6.13 Board Approval. Whenever this Agreement calls for or
refers to the consent or approval on any matter by Philips, such consent or
approval shall be deemed given by Philips if each of Philips' designees on the
Board of Directors has, in his or her capacity as a director of the Company,
given his or her consent or approval with respect to such matter at a duly
convened meeting of the Board of Directors or pursuant to an effective written
consent of the Board of Directors.
6.14 Right of First Refusal. (a) The Company shall give
Philips notice in writing each time the Company proposes to offer or issue any
shares of Common Stock, or securities convertible into or exercisable for shares
of Common Stock, or any other rights, options, warrants or agreements for the
purchase or acquisition of shares of Common Stock, of the Company. Within thirty
(30) days of receiving such notice, Philips may agree to purchase all, but not
less than all, of such shares, securities or other rights at the same price as
such offer or issuance.
(b) The right of first refusal set forth in paragraph (a)

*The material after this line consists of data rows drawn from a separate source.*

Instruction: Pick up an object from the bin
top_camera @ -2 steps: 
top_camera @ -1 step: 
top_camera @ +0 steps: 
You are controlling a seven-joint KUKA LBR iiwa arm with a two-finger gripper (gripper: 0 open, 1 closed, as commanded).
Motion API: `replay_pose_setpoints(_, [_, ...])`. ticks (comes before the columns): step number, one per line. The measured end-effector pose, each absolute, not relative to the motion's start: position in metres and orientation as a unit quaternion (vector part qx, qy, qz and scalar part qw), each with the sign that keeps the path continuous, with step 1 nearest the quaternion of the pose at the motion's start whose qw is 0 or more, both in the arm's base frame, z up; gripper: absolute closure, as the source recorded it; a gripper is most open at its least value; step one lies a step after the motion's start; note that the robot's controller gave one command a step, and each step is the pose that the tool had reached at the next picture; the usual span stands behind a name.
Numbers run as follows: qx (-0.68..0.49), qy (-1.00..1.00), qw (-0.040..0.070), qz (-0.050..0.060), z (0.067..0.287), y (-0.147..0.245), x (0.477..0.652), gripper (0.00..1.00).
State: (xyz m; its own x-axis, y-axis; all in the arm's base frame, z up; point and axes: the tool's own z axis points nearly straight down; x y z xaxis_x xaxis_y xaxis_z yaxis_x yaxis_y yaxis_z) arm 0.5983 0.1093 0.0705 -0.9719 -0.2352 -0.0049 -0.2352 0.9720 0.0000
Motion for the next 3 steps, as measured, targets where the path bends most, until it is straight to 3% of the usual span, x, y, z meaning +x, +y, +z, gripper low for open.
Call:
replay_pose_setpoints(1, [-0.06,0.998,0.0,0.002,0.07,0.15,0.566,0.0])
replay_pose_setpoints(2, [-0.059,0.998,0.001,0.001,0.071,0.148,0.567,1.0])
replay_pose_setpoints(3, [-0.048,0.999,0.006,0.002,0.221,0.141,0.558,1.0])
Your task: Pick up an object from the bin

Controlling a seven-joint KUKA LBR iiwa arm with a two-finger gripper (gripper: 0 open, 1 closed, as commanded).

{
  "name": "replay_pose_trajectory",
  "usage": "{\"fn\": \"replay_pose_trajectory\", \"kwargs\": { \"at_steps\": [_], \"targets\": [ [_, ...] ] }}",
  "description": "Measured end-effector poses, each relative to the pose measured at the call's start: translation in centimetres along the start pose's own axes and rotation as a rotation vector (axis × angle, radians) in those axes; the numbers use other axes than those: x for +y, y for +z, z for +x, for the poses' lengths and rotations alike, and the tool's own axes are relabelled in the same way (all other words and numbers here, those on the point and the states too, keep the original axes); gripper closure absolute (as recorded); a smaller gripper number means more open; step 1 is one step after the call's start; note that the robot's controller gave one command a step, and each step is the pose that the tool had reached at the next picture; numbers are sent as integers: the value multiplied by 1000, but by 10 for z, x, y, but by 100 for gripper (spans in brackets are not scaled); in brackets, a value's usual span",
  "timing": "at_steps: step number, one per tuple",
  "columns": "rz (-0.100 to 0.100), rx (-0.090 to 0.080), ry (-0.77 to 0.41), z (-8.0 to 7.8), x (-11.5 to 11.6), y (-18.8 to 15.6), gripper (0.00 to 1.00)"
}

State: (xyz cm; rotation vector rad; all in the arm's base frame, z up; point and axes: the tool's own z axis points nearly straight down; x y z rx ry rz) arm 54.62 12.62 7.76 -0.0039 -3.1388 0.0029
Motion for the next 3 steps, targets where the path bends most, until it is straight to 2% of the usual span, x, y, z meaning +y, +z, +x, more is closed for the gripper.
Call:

above shall not be applicable (i) to the issuance of shares, securities
or other rights to employees, directors, or consultants pursuant to
plans or agreements approved by the Board of Directors of the Company,
(ii) to the issuance of shares of Common Stock pursuant to the
conversion or exercise of convertible or exercisable securities or
rights, or as a result of any reclassification, stock split or stock
dividend, (iii) to the issuance of shares, securities or other rights
in an initial public offering of securities of the Company, (iv) to the
issuance of shares, securities or other rights in connection with a
business acquisition of or by the Company, whether by merger,
consolidation, sale of assets, sale or exchange of stock or otherwise
that has been approved by the Board of Directors, or (v) to the
issuance of shares, securities or other rights to strategic partners,
licensors, financial institutions or lessors in connection with
transactions approved by the Board of Directors of the Company and not
primarily for equity-financing purposes, so long as no shareholder of
the Company participates in such transaction.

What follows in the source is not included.